É triste notar que ganhou força, nos últimos anos, uma corrente de filmes tendo mulheres como protagonistas à frente e atrás das câmeras e que surgem mais misóginos do que qualquer produção que louve a força e a importância do homem como provedor. A Saga Crepúsculo e a refilmagem de Carrie, a Estranha são exemplos claros de longas que, comandados por mulheres, e tendo o sexo feminino em foco, acabam prestando um desserviço ao transformar suas heroínas (e vilãs, no caso de Carrie) em seres acéfalos comandados pelo sexo oposto. Nesse contexto, Cinquenta Tons de Cinza pode ser considerado um marco, uma obra-prima da misoginia ao trazer tudo o que a onda de obras anti-feminismo possui, em um nível quase insuportável.

Adaptado para as telas por Kelly Marcel (a partir do romance de E.L. James, que não li e nem pretendo), a trama acompanha Anastacia Steele (Dakota Johnson), estudante de literatura dedicada, que para ajudar uma amiga, aceita fazer uma entrevista com o bilionário Christian Grey (Jamie Dorman) para ser publicada no jornal da universidade. Grey rapidamente se revela um imbecil, uma espécie de Tony Stark sem o bom humor (e sem a armadura), mas a jovem se vê imediatamente atraída pelo rapaz que, também encantado pela moça (ou vislumbrando a possibilidade de controlá-la feito uma marionete), passa a persegui-la, aparecendo em praticamente todos os lugares em que a garota pense estar sozinha.

O mais sensato para Anastacia seria chamar a polícia, mas, contrariando a lógica (e explicitando as raízes da obra como fan fiction de Crepúsculo), a jovem se vê apaixonada por Grey. Este, porém, possui um segredo (que o texto usa para dar profundidade ao personagem, mas que apenas o deixa mais parecido com o vampiro Edward), e por isso o casal logo assume aquela dinâmica do “não podemos ficar juntos, apesar desse amor gigante”: acontece que o ricaço possui fetiches sadomasoquistas (o texto em momento algum consegue compreender as práticas BDSM em toda sua essência).

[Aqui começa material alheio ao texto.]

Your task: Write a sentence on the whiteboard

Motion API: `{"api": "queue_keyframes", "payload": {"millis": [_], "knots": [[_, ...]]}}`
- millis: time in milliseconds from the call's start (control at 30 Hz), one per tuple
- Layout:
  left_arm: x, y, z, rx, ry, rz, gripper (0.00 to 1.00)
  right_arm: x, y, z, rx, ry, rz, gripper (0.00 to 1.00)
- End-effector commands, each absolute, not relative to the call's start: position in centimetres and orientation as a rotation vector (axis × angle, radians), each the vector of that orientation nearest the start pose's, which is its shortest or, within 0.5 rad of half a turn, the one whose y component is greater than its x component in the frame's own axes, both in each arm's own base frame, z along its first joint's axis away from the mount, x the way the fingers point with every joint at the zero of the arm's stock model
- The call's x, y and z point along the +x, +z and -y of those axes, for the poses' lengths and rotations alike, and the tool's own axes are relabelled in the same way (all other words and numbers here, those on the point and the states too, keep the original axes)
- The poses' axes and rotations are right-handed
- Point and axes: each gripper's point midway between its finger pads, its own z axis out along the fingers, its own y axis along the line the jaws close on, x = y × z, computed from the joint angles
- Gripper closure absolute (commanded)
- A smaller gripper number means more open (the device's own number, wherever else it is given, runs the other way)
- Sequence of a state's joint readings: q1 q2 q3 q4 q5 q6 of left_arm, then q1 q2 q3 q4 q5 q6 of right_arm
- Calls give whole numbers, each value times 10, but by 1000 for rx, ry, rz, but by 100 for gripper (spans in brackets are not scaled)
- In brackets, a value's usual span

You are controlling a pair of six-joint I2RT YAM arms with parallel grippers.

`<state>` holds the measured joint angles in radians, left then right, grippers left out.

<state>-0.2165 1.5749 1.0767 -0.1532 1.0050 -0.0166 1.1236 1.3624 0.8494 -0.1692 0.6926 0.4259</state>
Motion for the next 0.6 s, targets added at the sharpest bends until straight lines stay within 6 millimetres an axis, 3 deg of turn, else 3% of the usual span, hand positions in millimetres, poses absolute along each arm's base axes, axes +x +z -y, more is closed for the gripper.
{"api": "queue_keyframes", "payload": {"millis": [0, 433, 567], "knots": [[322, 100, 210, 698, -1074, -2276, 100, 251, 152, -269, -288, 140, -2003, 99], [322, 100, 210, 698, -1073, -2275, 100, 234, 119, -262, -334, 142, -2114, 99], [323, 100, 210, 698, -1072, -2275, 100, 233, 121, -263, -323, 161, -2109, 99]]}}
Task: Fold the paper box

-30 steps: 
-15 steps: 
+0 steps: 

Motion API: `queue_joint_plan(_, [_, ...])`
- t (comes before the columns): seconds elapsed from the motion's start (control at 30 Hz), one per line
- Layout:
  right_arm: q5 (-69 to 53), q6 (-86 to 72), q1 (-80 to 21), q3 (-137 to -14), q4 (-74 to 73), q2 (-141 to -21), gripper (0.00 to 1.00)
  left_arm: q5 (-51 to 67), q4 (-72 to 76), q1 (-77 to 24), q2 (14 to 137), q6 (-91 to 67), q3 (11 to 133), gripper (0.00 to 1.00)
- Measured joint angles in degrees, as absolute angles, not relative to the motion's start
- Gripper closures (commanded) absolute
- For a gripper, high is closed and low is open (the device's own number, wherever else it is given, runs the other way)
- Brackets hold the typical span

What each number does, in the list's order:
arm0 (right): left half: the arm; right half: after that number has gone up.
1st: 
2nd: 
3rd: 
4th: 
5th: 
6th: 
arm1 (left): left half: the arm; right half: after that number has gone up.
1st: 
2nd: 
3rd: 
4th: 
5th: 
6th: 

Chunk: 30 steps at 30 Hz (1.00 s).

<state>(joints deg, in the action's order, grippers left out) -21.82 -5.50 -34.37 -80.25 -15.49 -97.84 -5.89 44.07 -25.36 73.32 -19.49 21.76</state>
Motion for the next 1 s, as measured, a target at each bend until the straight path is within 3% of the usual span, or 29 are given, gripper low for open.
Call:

A questão em Cinquenta Tons de Cinza, que jamais deixa que os personagens sejam desenvolvidos satisfatoriamente, é a idealização extrema, machista e preconceituosa dos personagens. Anastacia (cuja concepção do nome lembra a expressão “êxtase anal”, o que não deixa de ser cômico) é a jovem estudante, dedicada, inteligente, apaixonada por livros, e virgem (detalhe que deixa o sociopata por quem ela se apaixona bem animado: “por onde você andou?”, ele chega a perguntar). Christian Grey (cujo primeiro nome significa Cristão, e o sobrenome é o mesmo do sadomasoquista vivido por James Spader no excelente Secretária, o que não pode ser coincidência), por sua vez, é o jovem bem-sucedido, bilionário aos vinte e sete anos de idade, sarado e, claro, branco. E se você acha que a etnia do personagem não deveria ser relevante aqui, espere até perceber que Anastacia recusa um pretendente chamado José, amigo seu da faculdade, que é latino, assim como Bella recusava Jacob (ele um descendente de indígenas) em Crepúsculo. Ao que parece, quem não é branco só serve mesmo para ser amigo.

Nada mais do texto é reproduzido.